## REQUIRED WORK
For every line in the entries that contains "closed", show the whole line.

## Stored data

──────────

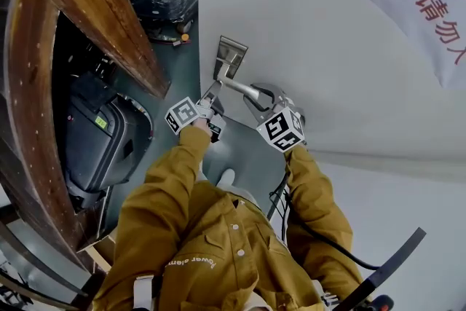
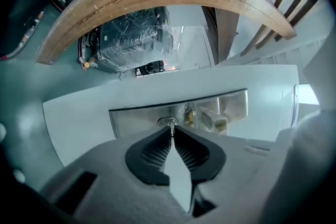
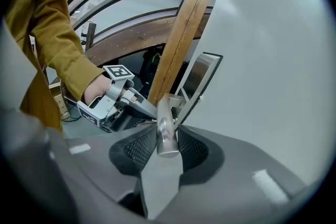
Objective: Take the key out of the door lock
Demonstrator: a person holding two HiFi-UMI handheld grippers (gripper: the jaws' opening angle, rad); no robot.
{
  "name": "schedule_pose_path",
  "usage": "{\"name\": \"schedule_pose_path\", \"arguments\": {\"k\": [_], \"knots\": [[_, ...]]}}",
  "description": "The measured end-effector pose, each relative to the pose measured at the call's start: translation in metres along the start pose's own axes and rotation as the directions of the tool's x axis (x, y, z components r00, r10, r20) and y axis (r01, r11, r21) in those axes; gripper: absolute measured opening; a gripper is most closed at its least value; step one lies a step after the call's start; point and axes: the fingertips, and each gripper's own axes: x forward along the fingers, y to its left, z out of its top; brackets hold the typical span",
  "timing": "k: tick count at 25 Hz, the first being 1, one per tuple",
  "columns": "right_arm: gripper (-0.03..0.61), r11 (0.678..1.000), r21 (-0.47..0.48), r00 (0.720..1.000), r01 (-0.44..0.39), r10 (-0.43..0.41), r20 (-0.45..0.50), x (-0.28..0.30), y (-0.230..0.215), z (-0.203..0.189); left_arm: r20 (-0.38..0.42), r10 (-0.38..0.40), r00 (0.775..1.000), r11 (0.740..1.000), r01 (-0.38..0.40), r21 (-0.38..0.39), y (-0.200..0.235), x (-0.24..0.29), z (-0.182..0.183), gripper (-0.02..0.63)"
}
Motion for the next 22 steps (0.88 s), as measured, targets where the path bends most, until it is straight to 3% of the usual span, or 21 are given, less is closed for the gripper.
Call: {"name": "schedule_pose_path", "arguments": {"k": [4, 14, 19, 22], "knots": [[0.132, 1.0, 0.003, 1.0, 0.005, -0.005, -0.005, 0.0015, -0.001, -0.0003, 0.004, -0.01, 1.0, 0.998, 0.01, -0.069, 0.0035, -0.0004, 0.0008, 0.021], [0.137, 1.0, 0.013, 1.0, 0.027, -0.027, -0.012, 0.0022, -0.0017, -0.0003, 0.0, 0.026, 1.0, 0.994, -0.026, -0.109, 0.0041, -0.0024, 0.0011, 0.02], [0.14, 0.999, 0.013, 0.999, 0.038, -0.038, -0.024, 0.002, -0.0006, -0.0006, 0.003, 0.057, 0.998, 0.981, -0.055, -0.187, 0.0066, -0.0054, -0.0003, 0.021], [0.14, 0.999, 0.019, 0.999, 0.041, -0.041, -0.028, 0.0022, -0.0014, -0.0008, -0.011, 0.072, 0.997, 0.984, -0.073, -0.166, 0.0062, -0.0055, -0.0005, 0.021]]}}
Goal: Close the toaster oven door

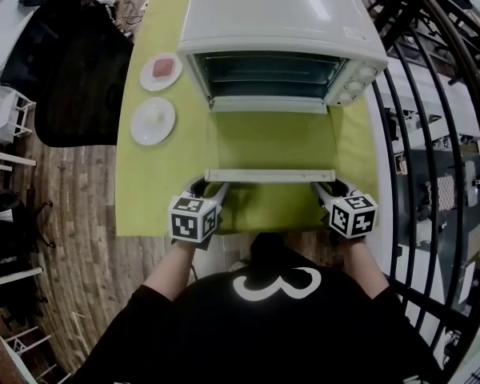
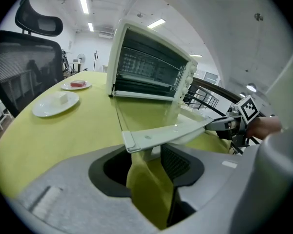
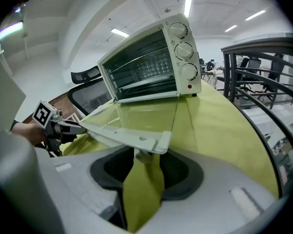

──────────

## SOLUTION FOR THIS TASK
  "description": "The measured end-effector pose, each relative to the pose measured at the call's start: translation in metres along the start pose's own axes and rotation as the directions of the tool's x axis (x, y, z components r00, r10, r20) and y axis (r01, r11, r21) in those axes; gripper: absolute measured opening; a gripper is most closed at its least value; step one lies a step after the call's start; point and axes: the fingertips, and each gripper's own axes: x forward along the fingers, y to its left, z out of its top; brackets hold the typical span",
Motion for the next 22 steps (0.88 s), as measured, targets where the path bends most, until it is straight to 3% of the usual span, or 21 are given, less is closed for the gripper.

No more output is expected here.